SOUTH32’s South Africa coal production for its 2017 financial year, which closed June 30, fell 9% owing to adverse weather conditions and a delay in development at Wolverfontein-Middelburg Complex (WMC).
Commenting in its 2017 production report ahead of its financial figures in August, the Perth-headquartered group said, however, there had been an improvement in South Africa coal production rates in the final quarter of the year.
Other notable aspects of the production report was record aluminium production, up 2%, at Mozal, South32’s Mozambique-based aluminium smelter, and a 19% lift in manganese ore production from South Africa as the group sought to take advantage of stronger demand and pricing for the steel-making mineral.
“South Africa energy coal saleable production decreased by 9% or 2.8 million tonnes (Mt) to 28.9Mt in FY17 despite an 11% improvement in performance in the June quarter as throughput increased at the WMC export plant,” it said.
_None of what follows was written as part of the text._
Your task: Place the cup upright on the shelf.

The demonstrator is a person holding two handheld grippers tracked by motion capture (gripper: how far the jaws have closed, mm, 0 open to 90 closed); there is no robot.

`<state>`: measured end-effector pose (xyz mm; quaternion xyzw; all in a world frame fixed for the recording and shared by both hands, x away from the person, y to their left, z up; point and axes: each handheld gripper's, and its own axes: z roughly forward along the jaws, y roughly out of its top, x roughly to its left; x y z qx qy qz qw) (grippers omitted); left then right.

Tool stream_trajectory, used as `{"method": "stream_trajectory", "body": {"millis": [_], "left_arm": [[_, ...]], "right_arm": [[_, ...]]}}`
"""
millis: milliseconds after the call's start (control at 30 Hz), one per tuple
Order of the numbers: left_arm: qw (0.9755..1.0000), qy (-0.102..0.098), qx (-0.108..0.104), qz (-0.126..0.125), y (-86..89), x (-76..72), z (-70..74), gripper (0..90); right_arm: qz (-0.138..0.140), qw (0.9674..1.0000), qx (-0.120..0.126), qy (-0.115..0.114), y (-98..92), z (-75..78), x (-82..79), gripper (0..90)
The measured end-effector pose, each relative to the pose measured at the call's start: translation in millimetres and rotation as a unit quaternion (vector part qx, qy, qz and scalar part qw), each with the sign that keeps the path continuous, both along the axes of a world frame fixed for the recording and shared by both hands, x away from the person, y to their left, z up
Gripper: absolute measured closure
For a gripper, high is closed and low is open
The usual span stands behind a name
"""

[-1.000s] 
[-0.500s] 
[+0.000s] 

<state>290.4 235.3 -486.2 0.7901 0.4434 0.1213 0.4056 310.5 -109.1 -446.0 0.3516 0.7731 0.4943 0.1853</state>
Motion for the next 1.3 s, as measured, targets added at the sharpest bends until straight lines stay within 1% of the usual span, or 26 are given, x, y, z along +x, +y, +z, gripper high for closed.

“The impact of adverse weather and the associated delay in the development of new mining areas at the WMC will continue to weigh on performance in FY18,” it said.
“Export sales in the June quarter were impacted by a severe storm that affected the Richards Bay Coal Terminal and deferred shipments into FY18,” it added. Export sales from South Africa fell 22% year-on-year to 11.8Mt from 15.2Mt.
In Australia, the group’s silver and lead mine, Cannington, reported a heavy decline in ore grades and metal production during the year while “challenging ground conditions” were a feature of metallurgical output at Illawarra. Output at Illawarra’s Appin section was suspended on safety concerns.
South32 is a favoured stock currently owing to its strong cash generating ability. The group has undertaken to return 40% of net earnings and distribute net cash above a $500m buffer. It announced in its 2017 financial year a $500m buy-back programme of which about $211m had been repurchased as of June 20 at an average price of A$2.66 per share.
“We intend to continue buying our shares at a similar rate in FY18, assuming the on-market option remains an efficient mechanism by which to return excess capital to shareholders,” South32 said. It added the published redraft of the Mining Charter in South Africa – currently suspended following an interdict application by the Chamber of Mines – had led to “additional uncertainty”.